A stroke three and one-half years ago left Dennis Byrnes paralyzed on his left side from the shoulder down, in a wheelchair, and unable to take care of even his most basic needs.
Physical therapy has taught Byrnes to "work with what he has left," he said, as he walked with a cane into his therapy session this week.
Physical therapists from Southeast Missouri Hospital, Human Performance Center, Physical Therapy Associates and St. Francis Medical Center are celebrating physical therapy week this week to help bring attention to the work they do.
St. Francis's physical therapy department is hosting an open house Thursday from 3-4:30 p.m. for the public to see what is going on.
While physical therapy patients know the work is for their own good, Byrnes said they are often tough on their therapists. His therapist is Pattie Ammon, physical therapist clinical coordinator at St. Francis.
"Physical therapy patients call their therapists PT-pain and torture, or physical terrorists," he said. "It's not their fault, but it's hard to accept that you are like a 5-year-old when you are 44.
"Just doing physical therapy helps. At least you are doing something. You regain some control."
In 1988, Byrnes was a successful 41-year-old hotel executive in Pittsburgh, Pa. He had returned home from a three-week vacation in Florida and was glancing through the mail at his home office. When he stood up from the desk, he felt dizzy.

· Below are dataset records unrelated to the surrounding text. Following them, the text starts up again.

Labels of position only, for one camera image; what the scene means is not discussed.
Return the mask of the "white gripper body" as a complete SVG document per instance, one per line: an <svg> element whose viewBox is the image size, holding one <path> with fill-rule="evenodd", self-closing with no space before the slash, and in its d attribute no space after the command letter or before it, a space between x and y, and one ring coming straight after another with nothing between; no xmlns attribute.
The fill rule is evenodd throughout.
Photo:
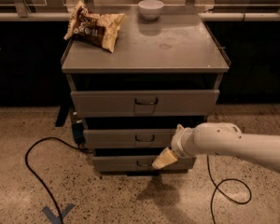
<svg viewBox="0 0 280 224"><path fill-rule="evenodd" d="M172 151L179 158L192 157L190 153L190 145L192 144L192 129L184 128L181 124L178 124L175 130L175 134L172 137L171 148Z"/></svg>

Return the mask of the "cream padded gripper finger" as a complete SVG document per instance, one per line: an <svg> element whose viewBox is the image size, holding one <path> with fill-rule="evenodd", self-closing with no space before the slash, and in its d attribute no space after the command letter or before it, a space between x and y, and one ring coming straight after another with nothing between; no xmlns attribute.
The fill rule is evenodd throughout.
<svg viewBox="0 0 280 224"><path fill-rule="evenodd" d="M166 147L161 154L152 162L152 166L160 170L168 165L178 161L176 154L168 147Z"/></svg>

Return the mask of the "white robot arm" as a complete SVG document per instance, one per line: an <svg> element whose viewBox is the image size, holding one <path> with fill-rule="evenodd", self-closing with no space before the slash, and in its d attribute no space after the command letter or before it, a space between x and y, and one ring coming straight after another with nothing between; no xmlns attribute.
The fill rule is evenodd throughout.
<svg viewBox="0 0 280 224"><path fill-rule="evenodd" d="M280 135L242 133L232 123L206 122L195 128L178 124L171 145L152 162L162 169L200 154L232 156L280 174Z"/></svg>

"The next thing I remember I was lying on the floor and couldn't get up. I had no pain, but I had a strange sensation on the right side of my head," Byrnes recalled.
"I couldn't get up. I didn't know the whole left side of my body was paralyzed."

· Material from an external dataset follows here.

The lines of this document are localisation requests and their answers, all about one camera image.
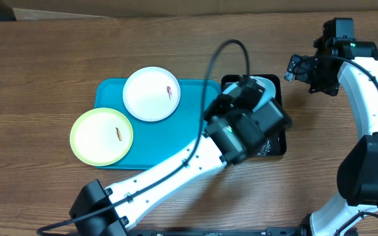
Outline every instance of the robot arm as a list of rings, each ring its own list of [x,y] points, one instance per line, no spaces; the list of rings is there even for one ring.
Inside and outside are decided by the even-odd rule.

Byrnes wife and son were not home at the time.
"I heard the phone ringing and tried to swing my belt over the door knob to pull myself up."

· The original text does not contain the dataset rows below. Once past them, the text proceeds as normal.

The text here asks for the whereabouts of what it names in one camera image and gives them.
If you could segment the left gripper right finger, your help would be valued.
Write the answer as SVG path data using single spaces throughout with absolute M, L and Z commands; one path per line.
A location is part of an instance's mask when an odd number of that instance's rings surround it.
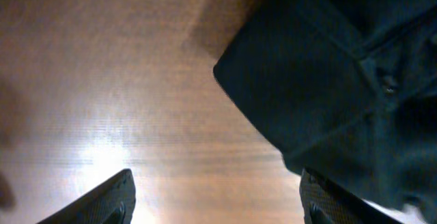
M 299 186 L 305 224 L 401 224 L 312 169 Z

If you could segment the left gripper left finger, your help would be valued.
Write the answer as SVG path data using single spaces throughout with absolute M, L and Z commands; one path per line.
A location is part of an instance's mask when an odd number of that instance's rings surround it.
M 123 169 L 38 224 L 130 224 L 135 204 L 132 171 Z

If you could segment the black t-shirt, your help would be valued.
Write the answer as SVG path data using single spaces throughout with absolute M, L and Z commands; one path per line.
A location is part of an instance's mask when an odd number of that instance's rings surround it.
M 436 0 L 267 0 L 214 76 L 291 172 L 436 222 Z

About that time, a neighbor shouted to him from outside the window, asking if he needed help.
"I tried to holler back, yes. That's when I realized my speech was slurred," he said. "She said it sound's like he's had a stroke."
The neighbor was right. Byrnes suffered a cerebral hemorrhage. "The blood vessels in my head just burst."
After 23 days in intensive care and another 10 days in the hospital, Byrnes was transferred to a rehabilitation hospital near Pittsburgh, where he stayed five weeks.
"I never knew anything about strokes except it was something that happened to old people," Byrnes said. "I sure didn't think it was something that could happen to me.
"I couldn't do anything: I couldn't walk, I couldn't eat, I couldn't move myself. I had to learn everything over again."
His speech was not affected by the stroke.
Lifting his limp left arm, Byrnes said: "Odds are this will never work. Brain cells do not regenerate."
After a few months of physical therapy, therapists discovered Byrnes could swing his left leg from the hip. This limited movement meant he could learn to walk.
"They fitted me with this brace. My left leg is basically stiff, dead weight. But I can use it to support myself while I take a step with my right leg."
As a district manager for Holiday Inns in Pennsylvania and part of New York, Byrnes' job required a lot of driving. "Getting in and out of a car was one big chore, still is. I kept my job for about three months, but finally they had to get someone who could get around."
About a year after the stroke, Byrnes and his family moved to Cape Girardeau, where his mother and sister live. He had attended Notre Dame High School and Southeast Missouri State University here in the 1960s.
"I still have a lot of problems."
Currently, Byrnes is working to improve his movement skills.
"I get back there on the track with little old ladies in walkers and we drag race," he said. "Since I've been here, I've increased my speed four times. I can't tell a difference, but my mother and sister can tell. They have done a wonderful job for me."